- **AIM OF THE EXERCISE**
Exact repetition of the data below is required.

- **SUPPLIED MATERIAL**

>>>>>

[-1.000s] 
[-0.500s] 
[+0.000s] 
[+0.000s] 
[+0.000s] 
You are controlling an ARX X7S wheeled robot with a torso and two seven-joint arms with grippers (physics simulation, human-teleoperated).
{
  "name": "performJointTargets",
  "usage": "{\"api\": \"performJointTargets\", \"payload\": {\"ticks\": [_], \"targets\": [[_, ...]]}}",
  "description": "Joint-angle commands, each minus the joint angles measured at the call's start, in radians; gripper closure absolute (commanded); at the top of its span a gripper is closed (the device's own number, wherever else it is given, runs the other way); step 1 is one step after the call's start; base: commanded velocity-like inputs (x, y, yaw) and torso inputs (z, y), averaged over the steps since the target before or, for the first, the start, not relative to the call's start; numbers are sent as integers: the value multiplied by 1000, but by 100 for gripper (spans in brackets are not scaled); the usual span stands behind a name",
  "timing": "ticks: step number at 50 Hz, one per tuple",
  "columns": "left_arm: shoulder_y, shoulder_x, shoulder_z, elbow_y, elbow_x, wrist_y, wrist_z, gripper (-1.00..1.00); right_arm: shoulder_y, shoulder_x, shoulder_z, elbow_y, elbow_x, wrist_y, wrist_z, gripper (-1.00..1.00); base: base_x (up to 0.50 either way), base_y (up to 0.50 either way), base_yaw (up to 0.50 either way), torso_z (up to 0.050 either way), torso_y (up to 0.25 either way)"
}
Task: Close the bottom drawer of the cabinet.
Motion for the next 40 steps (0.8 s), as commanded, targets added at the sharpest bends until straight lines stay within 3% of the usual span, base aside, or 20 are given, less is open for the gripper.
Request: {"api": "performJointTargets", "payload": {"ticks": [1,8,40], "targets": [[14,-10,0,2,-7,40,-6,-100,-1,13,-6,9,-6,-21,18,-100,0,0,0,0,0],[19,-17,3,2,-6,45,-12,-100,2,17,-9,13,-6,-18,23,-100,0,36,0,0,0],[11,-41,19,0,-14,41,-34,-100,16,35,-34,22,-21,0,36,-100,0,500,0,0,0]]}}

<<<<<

- **RESULT BELOW**
[-1.000s] 
[-0.500s] 
[+0.000s] 
[+0.000s] 
[+0.000s] 
You are controlling an ARX X7S wheeled robot with a torso and two seven-joint arms with grippers (physics simulation, human-teleoperated).
{
  "name": "performJointTargets",
  "usage": "{\"api\": \"performJointTargets\", \"payload\": {\"ticks\": [_], \"targets\": [[_, ...]]}}",
  "description": "Joint-angle commands, each minus the joint angles measured at the call's start, in radians; gripper closure absolute (commanded); at the top of its span a gripper is closed (the device's own number, wherever else it is given, runs the other way); step 1 is one step after the call's start; base: commanded velocity-like inputs (x, y, yaw) and torso inputs (z, y), averaged over the steps since the target before or, for the first, the start, not relative to the call's start; numbers are sent as integers: the value multiplied by 1000, but by 100 for gripper (spans in brackets are not scaled); the usual span stands behind a name",
  "timing": "ticks: step number at 50 Hz, one per tuple",
  "columns": "left_arm: shoulder_y, shoulder_x, shoulder_z, elbow_y, elbow_x, wrist_y, wrist_z, gripper (-1.00..1.00); right_arm: shoulder_y, shoulder_x, shoulder_z, elbow_y, elbow_x, wrist_y, wrist_z, gripper (-1.00..1.00); base: base_x (up to 0.50 either way), base_y (up to 0.50 either way), base_yaw (up to 0.50 either way), torso_z (up to 0.050 either way), torso_y (up to 0.25 either way)"
}
Task: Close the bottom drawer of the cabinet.
Motion for the next 40 steps (0.8 s), as commanded, targets added at the sharpest bends until straight lines stay within 3% of the usual span, base aside, or 20 are given, less is open for the gripper.
Request: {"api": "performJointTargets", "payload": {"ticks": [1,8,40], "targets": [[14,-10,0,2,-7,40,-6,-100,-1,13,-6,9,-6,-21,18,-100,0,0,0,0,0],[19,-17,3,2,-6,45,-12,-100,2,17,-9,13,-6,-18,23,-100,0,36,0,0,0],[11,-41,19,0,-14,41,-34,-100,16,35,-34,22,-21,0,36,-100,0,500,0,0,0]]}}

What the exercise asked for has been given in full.